Exercise goal.
The result must match the data exactly, line for line.

******

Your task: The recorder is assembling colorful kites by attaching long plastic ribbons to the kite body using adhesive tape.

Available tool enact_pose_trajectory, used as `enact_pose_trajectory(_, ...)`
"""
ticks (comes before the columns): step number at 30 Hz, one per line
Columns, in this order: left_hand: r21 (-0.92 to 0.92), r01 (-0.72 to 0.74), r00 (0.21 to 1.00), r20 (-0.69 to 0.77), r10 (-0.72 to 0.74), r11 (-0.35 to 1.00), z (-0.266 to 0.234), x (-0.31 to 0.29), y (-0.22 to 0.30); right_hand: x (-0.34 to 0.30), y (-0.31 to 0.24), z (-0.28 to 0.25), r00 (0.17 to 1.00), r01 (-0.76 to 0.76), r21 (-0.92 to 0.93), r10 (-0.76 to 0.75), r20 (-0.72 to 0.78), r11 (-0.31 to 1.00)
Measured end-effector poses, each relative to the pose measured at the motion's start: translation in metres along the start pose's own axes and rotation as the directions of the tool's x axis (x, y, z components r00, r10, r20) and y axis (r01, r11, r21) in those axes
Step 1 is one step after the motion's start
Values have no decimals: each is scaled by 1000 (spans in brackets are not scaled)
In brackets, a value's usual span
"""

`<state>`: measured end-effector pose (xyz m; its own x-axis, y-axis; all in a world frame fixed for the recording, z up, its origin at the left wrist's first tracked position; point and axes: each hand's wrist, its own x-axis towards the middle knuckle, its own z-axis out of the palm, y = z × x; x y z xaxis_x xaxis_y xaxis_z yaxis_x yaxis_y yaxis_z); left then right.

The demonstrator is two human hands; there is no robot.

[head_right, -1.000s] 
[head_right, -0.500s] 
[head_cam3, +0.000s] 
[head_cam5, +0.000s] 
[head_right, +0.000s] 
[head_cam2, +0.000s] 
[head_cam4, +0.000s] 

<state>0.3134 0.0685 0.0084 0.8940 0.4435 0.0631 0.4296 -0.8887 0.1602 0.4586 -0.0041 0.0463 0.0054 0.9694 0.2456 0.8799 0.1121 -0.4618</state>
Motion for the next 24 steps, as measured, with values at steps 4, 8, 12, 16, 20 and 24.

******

Answer to this task.
Your task: The recorder is assembling colorful kites by attaching long plastic ribbons to the kite body using adhesive tape.

Available tool enact_pose_trajectory, used as `enact_pose_trajectory(_, ...)`
"""
ticks (comes before the columns): step number at 30 Hz, one per line
Columns, in this order: left_hand: r21 (-0.92 to 0.92), r01 (-0.72 to 0.74), r00 (0.21 to 1.00), r20 (-0.69 to 0.77), r10 (-0.72 to 0.74), r11 (-0.35 to 1.00), z (-0.266 to 0.234), x (-0.31 to 0.29), y (-0.22 to 0.30); right_hand: x (-0.34 to 0.30), y (-0.31 to 0.24), z (-0.28 to 0.25), r00 (0.17 to 1.00), r01 (-0.76 to 0.76), r21 (-0.92 to 0.93), r10 (-0.76 to 0.75), r20 (-0.72 to 0.78), r11 (-0.31 to 1.00)
Measured end-effector poses, each relative to the pose measured at the motion's start: translation in metres along the start pose's own axes and rotation as the directions of the tool's x axis (x, y, z components r00, r10, r20) and y axis (r01, r11, r21) in those axes
Step 1 is one step after the motion's start
Values have no decimals: each is scaled by 1000 (spans in brackets are not scaled)
In brackets, a value's usual span
"""

`<state>`: measured end-effector pose (xyz m; its own x-axis, y-axis; all in a world frame fixed for the recording, z up, its origin at the left wrist's first tracked position; point and axes: each hand's wrist, its own x-axis towards the middle knuckle, its own z-axis out of the palm, y = z × x; x y z xaxis_x xaxis_y xaxis_z yaxis_x yaxis_y yaxis_z); left then right.

The demonstrator is two human hands; there is no robot.

[head_right, -1.000s] 
[head_right, -0.500s] 
[head_cam3, +0.000s] 
[head_cam5, +0.000s] 
[head_right, +0.000s] 
[head_cam2, +0.000s] 
[head_cam4, +0.000s] 

<state>0.3134 0.0685 0.0084 0.8940 0.4435 0.0631 0.4296 -0.8887 0.1602 0.4586 -0.0041 0.0463 0.0054 0.9694 0.2456 0.8799 0.1121 -0.4618</state>
Motion for the next 24 steps, as measured, with values at steps 4, 8, 12, 16, 20 and 24.

No more output is expected for this exercise.